The CHASE Comparative Literature Summer School 2019, which took place from 24 – 26 June, was organised by the Centre for Modern European Literature at the University of Kent. This year’s framework was the paradigm of the Global South circulating around the recurring questions ‘Is comparative literature for the globalized age?’ and ‘Whose world exists in world literature?’
Following the success of the inaugural CHASE summer school in comparative literature in June 2018, this second iteration was designed to build on the first event while taking its intellectual focus in a new direction. The programme was designed for humanities students working on comparative research projects who wished to broaden their knowledge of the discipline, and their use of comparative methodologies, in the light of both classical comparativism and more recent theoretical frameworks within the emerging discipline of world literature and the rise of the global South.
The summer school was generously funded by the Consortium for the Humanities in South-East England (CHASE). The programme is archived below and a report on the 2019 summer school by Penny Cartwright (PDF) is available.
Monday 24 June
10.00 Coffee and welcome
10.30 Student introductions
11.30 Seminar 1: The Origins and History of Comparative Literature (Ben Hutchinson)
14.30 Seminar 2: World Literature and its Discontents (Francesca Orsini)
17.30 Keynote lecture 1: Rosinka Chaudhuri (Centre for Studies in Social Sciences,Calcutta): ‘Whose World exists in World Literature? Reading Emily Apter and Rabindranath Tagore’
Tuesday 25 June
10.30 Seminar 3: The Pragmatics of Comp Lit: Publishing and Applying for Jobs
11.30 Seminar 4: Beckett and World Literature (Shane Weller)
14.30 Preparation of presentations
17.30 Keynote lecture 2: Jessica Berman (The University of Maryland Baltimore County): ‘Trans Reading as Comparative Literature’
Wednesday 26 June
10.00 – 17.00 Student presentations
The Summer School began with a seminar led by Professor Francesca Orsini (SOAS) encouraging us to reflect on alternative concepts beyond the mainstream models of world literature. Approaches discussed included Global South-South comparisons, focusing in particular on Shu-mei Shih’s notion of Sinophone Studies. Afterwards, participants had time to reflect on how in our own projects the text or author thinks of the world and whether it communicates a new comparative model. The international range of the participants – with projects on African, Asian, European, and Latin American topics – allowed for insightful discussions addressing everyone’s research questions.
The subsequent panel discussion with Dr Joanne Pettitt (University of Kent), Professor Francesca Orsini (SOAS), and Dr Patricia Novillo-Corvalán (University of Kent) on the pragmatics of comparative literature addressed questions related to employability in world literature studies. This addition to our in-depth theoretical discussions across three days offered us the opportunity to think about which route to pursue after PhD submission.

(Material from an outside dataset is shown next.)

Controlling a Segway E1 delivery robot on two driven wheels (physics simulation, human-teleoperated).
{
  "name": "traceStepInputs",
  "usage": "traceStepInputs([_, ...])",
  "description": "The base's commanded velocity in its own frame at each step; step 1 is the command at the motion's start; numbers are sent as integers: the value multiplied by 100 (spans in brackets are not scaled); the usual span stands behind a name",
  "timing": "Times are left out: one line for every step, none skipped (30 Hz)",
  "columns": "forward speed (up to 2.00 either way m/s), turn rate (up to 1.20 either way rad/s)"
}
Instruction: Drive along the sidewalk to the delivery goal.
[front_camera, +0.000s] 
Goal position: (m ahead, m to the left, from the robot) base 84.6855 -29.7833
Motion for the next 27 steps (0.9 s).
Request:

With Professor Ben Hutchinson’s (University of Kent) seminar, participants had the opportunity to study the history of comparative literature dating back to the 18th century. Johann Gottfried Herder, who is – surprisingly – aware of his prejudices and the power imbalance between ‘East’ and ‘West’, insists on the incommensurability of cultures; one intriguing point of discussion that emerged was the extent to which Germany’s contemporary regional identity, visible particularly after WWII, can be traced back to Herderian view of folktales highlighting the value of ‘regional spirit’. We then continued our discussions about the importance of world literature for comparative studies with Professor Shane Weller (University of Kent). As a case study, we explored themes, settings and characters in Samuel Beckett’s Waiting for Godot: our close readings explored how a work can be considered to belong to the body of world literature, when there is none.
The final day of the summer school offered students the platform to present their research embedded in knowledge acquired over the course of the three days. Constructive feedback from academic staff and peers was very insightful, and proved a fittingly stimulating note on which to conclude an invigorating week.